Regreso a la cama; tengo el tacto
como dormido, y además una fiebre intensa me recorre la totalidad del cuerpo.
En el delirio de la temperatura,
toda clase de imágenes asaltan mi mente. Fragmentos de pesadillas. En mi
desvarío, imagino que me están cortando un brazo: el derecho. El dolor,
espantoso. Finalmente, me quedo dormido.
Cuando
abro nuevamente los ojos, por la mañana, todo el cuerpo me duele, y la náusea,
aunque menor, persiste.
Al menos tengo mi brazo intacto. Y
obviamente no estoy muerto por el piquete del bicho. Pero parece que mis
vacaciones se han cortado. Lo mejor será volver a casa.
Así que empaco como puedo, y luego
bajo por las escalerillas de piedra al desktop. Le digo a la chica psicorrígida
que me voy antes de lo anticipado. Cuando me pregunta por qué, le relato el
episodio del alacrán.
–Eso es muy extraño –dice.
Sin tomar tampoco demasiado interés,
le pregunto por qué.
–No sé si usted conoció a nuestro
perro, Jaguar. ¿Sí? Bueno pues resulta que Antonio nos trajo unas noticias
lamentables esta mañana. Jaguar murió en el transcurso de la noche.

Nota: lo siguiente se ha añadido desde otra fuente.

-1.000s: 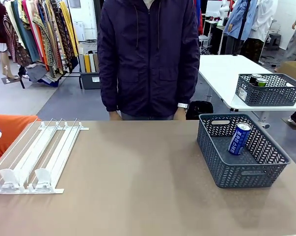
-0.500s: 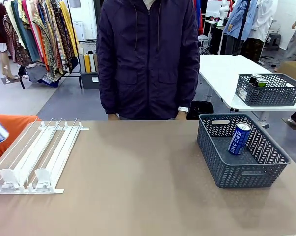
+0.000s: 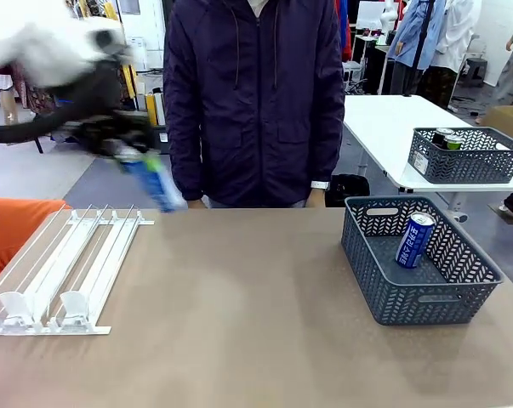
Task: Retrieve and store the cans from the dispenser.
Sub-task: Pick up one can from the Automatic Can Dispenser and place it in the middle of the table.
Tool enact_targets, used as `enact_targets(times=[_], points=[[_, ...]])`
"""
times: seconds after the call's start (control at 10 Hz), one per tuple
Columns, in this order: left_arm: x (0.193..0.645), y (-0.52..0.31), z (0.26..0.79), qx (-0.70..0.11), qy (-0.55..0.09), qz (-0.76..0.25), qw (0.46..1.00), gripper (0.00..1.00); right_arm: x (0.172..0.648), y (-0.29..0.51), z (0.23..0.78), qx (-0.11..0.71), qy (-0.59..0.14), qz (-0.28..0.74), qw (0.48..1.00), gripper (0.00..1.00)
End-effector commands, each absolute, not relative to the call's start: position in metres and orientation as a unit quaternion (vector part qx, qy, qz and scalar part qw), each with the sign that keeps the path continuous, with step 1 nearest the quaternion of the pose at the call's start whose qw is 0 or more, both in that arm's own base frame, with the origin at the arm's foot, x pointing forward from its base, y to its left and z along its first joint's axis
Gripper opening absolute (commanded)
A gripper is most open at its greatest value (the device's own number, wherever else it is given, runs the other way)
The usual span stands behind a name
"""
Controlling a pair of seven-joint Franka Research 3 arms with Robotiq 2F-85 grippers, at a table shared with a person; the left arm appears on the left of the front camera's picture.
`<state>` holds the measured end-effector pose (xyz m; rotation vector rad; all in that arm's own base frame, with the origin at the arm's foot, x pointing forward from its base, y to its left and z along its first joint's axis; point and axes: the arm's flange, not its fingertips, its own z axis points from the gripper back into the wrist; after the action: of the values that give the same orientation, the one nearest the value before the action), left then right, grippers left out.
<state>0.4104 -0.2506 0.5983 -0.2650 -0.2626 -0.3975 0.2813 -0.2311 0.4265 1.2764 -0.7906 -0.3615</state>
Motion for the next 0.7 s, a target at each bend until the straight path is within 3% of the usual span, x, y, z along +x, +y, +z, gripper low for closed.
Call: enact_targets(times=[0.0,0.3,0.6], points=[[0.452,-0.324,0.583,-0.072,-0.078,-0.294,0.950,0.00,0.283,-0.231,0.431,0.582,-0.359,-0.168,0.710,1.00],[0.440,-0.417,0.509,-0.032,-0.068,-0.341,0.937,0.00,0.283,-0.231,0.431,0.582,-0.359,-0.168,0.710,1.00],[0.436,-0.432,0.447,0.026,-0.056,-0.334,0.941,0.00,0.283,-0.231,0.431,0.582,-0.359,-0.168,0.710,1.00]])
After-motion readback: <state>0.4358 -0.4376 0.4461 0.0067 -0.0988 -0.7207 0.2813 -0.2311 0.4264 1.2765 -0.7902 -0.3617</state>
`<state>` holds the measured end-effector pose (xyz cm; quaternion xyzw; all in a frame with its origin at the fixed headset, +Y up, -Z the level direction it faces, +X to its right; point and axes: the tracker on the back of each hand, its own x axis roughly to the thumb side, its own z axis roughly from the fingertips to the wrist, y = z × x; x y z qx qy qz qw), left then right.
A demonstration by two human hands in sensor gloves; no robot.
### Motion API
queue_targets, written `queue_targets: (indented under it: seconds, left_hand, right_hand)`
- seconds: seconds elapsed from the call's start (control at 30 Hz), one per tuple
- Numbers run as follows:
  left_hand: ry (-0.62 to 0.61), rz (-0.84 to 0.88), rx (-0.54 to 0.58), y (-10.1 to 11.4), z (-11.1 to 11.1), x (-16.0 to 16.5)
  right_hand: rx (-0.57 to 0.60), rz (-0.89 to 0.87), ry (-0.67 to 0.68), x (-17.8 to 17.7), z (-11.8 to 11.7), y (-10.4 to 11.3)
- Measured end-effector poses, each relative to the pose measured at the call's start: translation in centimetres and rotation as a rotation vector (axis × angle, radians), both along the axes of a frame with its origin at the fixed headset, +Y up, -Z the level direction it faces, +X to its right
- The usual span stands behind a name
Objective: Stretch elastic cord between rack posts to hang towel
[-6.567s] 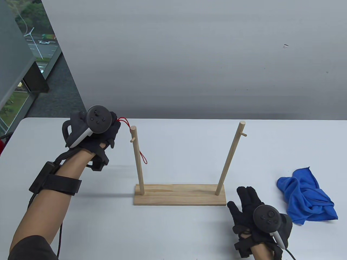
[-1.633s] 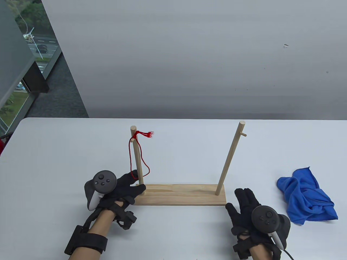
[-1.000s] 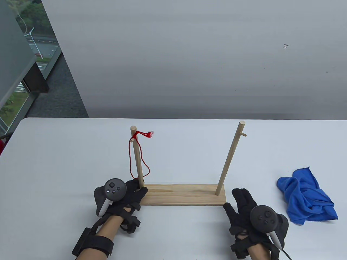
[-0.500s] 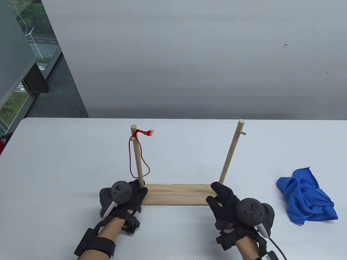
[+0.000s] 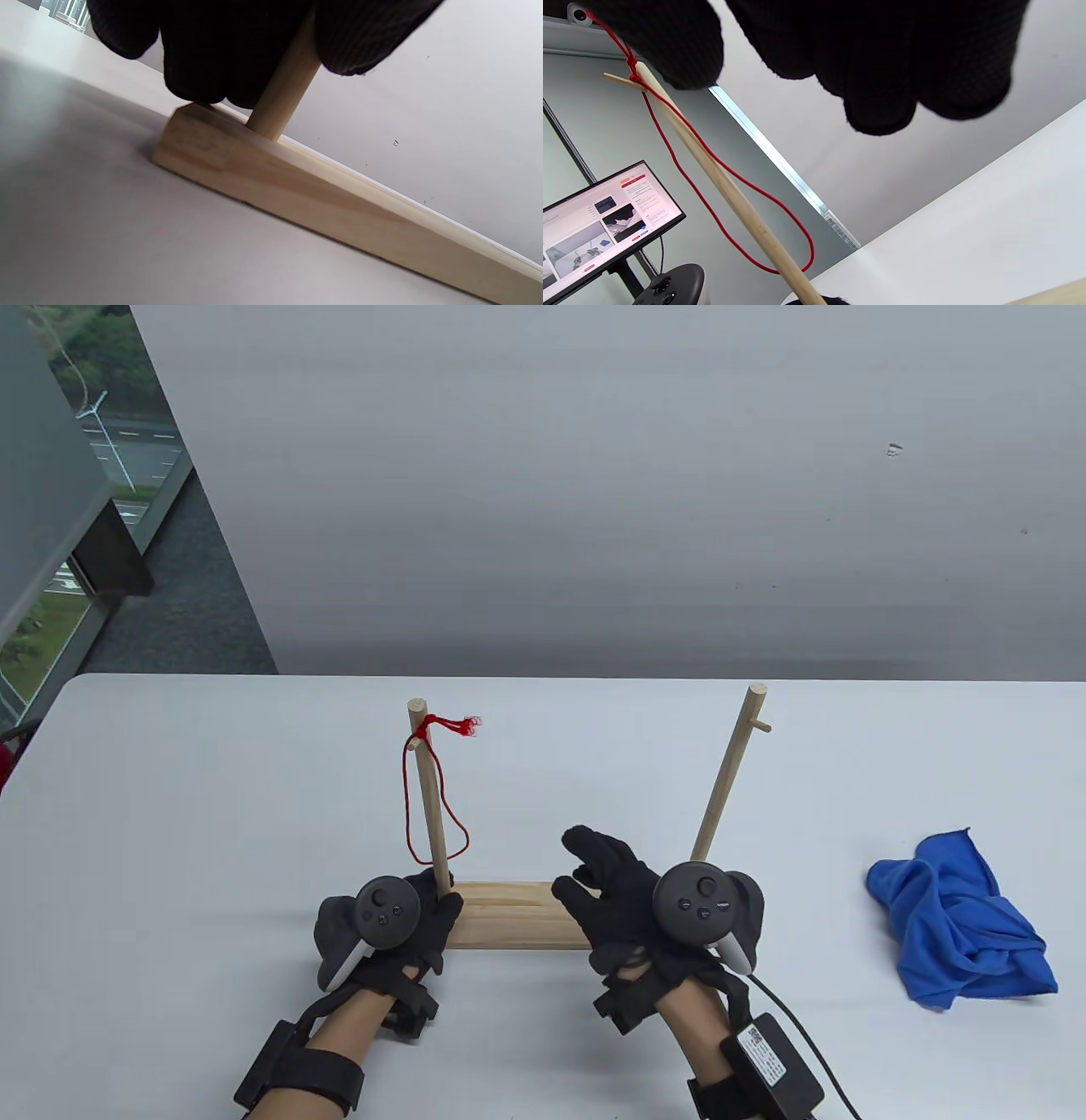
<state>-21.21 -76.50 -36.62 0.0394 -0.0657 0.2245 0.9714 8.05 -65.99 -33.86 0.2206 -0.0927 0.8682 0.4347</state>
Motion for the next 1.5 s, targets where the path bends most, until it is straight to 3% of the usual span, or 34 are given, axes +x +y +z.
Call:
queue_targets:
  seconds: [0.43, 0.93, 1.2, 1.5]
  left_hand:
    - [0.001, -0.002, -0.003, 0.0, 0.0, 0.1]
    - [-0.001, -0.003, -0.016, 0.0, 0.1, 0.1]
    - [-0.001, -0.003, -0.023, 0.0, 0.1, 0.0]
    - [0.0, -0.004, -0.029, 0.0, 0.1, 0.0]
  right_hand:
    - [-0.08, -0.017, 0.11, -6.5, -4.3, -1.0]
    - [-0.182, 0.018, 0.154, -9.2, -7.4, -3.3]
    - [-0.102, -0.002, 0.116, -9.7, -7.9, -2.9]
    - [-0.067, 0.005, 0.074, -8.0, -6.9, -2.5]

Por supuesto, la noticia me descompone.
–En efecto –continúa ella–. De
acuerdo con Antonio, a él también le picó un alacrán. Pero, a diferencia de
usted, el perro perdió la vida.
Pago la cuenta, en automático.
Luego bajo a la orilla del lago. La
náusea vuelve a intensificarse. Me siento sobre una gran piedra. El sol empieza
a pegar sobre la resina de los árboles.
Así me quedo una media hora. No sé
si es por la serenidad misma del lago, pero poco a poco empiezo a sentirme
mejor. Y luego recuerdo a la canadiense. Quizá después de todo no es buena idea
volver todavía a la ciudad. Ya convencido, camino otra vez en dirección al
desktop: tendré que decirle a la chica psicorrígida que he cambiado de parecer.